> [To do]
What needs transcribing is the line with "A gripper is" and every line after it to the end of the records, exactly and alone, with no pictures.

+++ Data extracts

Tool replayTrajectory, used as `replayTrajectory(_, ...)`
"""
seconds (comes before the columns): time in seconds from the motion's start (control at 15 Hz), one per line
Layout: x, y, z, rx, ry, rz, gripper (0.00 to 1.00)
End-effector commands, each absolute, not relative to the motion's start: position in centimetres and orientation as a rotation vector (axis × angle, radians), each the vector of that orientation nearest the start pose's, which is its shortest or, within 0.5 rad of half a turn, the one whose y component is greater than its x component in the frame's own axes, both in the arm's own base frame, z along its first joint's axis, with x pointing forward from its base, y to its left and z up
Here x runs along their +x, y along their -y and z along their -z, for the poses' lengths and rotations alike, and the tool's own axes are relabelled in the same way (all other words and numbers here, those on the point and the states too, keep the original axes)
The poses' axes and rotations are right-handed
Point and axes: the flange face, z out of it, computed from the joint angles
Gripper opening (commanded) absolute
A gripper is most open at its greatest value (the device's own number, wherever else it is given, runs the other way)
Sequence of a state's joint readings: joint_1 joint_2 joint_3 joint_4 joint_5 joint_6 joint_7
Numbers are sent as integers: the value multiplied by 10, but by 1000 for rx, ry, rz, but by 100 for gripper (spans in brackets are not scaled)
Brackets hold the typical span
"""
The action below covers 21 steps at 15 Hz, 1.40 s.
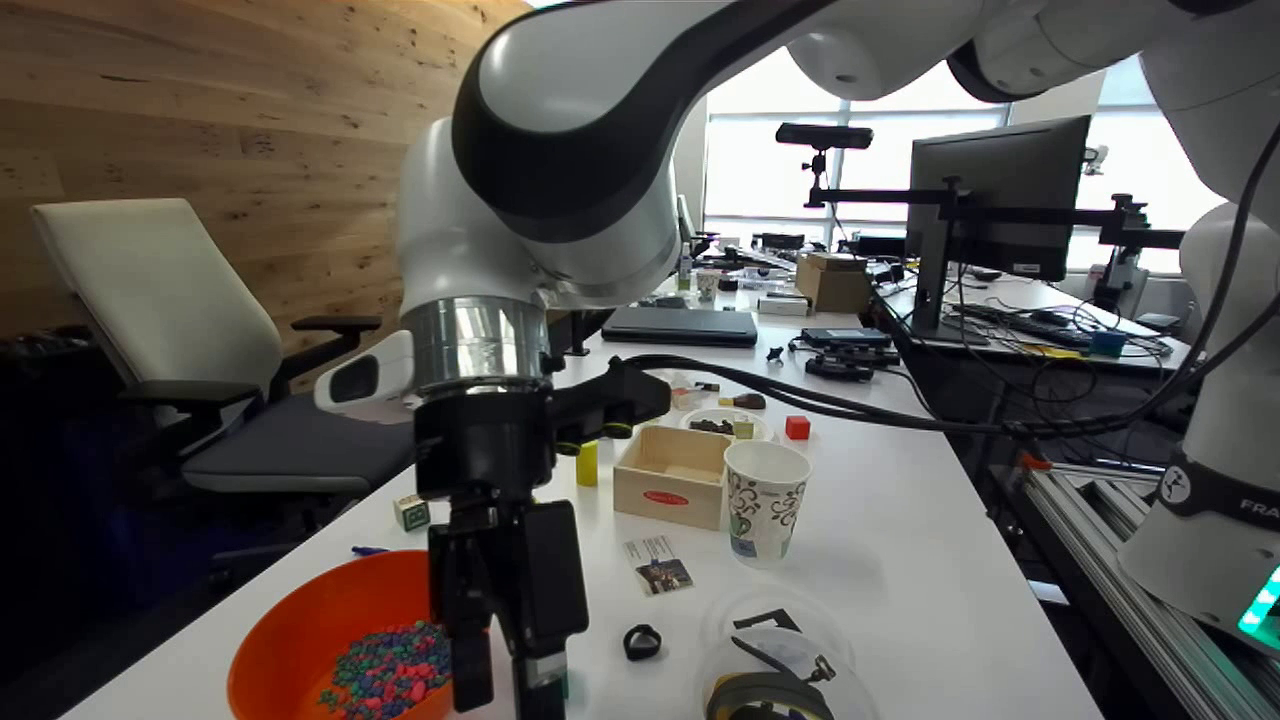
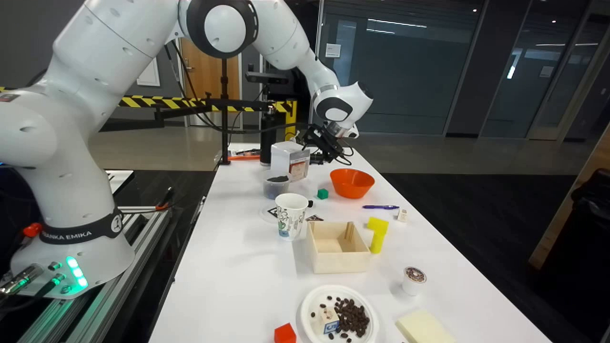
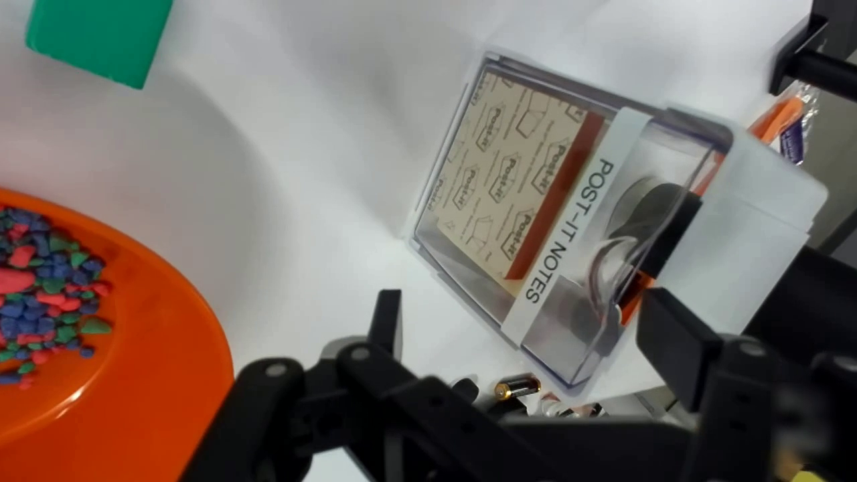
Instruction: Open the small white box on the table
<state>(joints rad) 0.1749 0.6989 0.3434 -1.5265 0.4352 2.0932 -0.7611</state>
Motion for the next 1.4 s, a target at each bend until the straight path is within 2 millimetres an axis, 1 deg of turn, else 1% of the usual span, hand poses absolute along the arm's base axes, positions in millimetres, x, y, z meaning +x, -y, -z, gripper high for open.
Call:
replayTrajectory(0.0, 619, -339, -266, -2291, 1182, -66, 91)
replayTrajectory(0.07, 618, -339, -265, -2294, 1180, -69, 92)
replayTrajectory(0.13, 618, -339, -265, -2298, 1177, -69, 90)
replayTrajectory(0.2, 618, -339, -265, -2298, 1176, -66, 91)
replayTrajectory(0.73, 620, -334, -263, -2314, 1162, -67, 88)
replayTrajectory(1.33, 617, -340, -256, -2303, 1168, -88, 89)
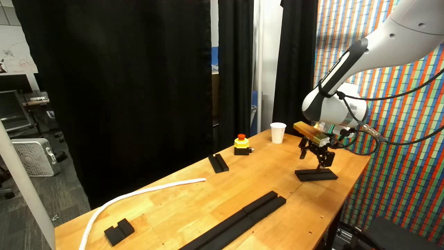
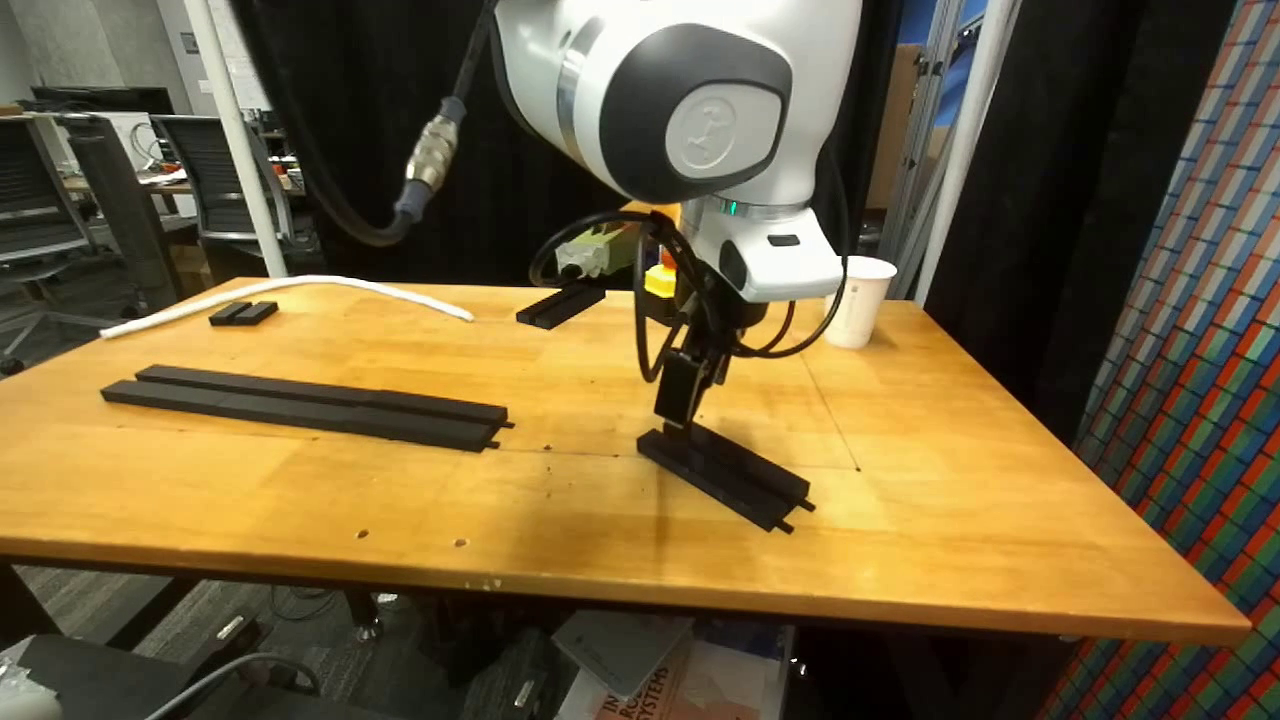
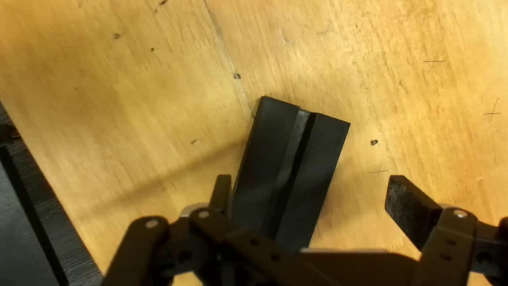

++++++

> [Answer area]
A gripper is most open at its greatest value (the device's own number, wherever else it is given, runs the other way)
Sequence of a state's joint readings: joint_1 joint_2 joint_3 joint_4 joint_5 joint_6 joint_7
Numbers are sent as integers: the value multiplied by 10, but by 1000 for rx, ry, rz, but by 100 for gripper (spans in brackets are not scaled)
Brackets hold the typical span
"""
The action below covers 21 steps at 15 Hz, 1.40 s.
Instruction: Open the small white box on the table
<state>(joints rad) 0.1749 0.6989 0.3434 -1.5265 0.4352 2.0932 -0.7611</state>
Motion for the next 1.4 s, a target at each bend until the straight path is within 2 millimetres an axis, 1 deg of turn, else 1% of the usual span, hand poses absolute along the arm's base axes, positions in millimetres, x, y, z meaning +x, -y, -z, gripper high for open.
Call:
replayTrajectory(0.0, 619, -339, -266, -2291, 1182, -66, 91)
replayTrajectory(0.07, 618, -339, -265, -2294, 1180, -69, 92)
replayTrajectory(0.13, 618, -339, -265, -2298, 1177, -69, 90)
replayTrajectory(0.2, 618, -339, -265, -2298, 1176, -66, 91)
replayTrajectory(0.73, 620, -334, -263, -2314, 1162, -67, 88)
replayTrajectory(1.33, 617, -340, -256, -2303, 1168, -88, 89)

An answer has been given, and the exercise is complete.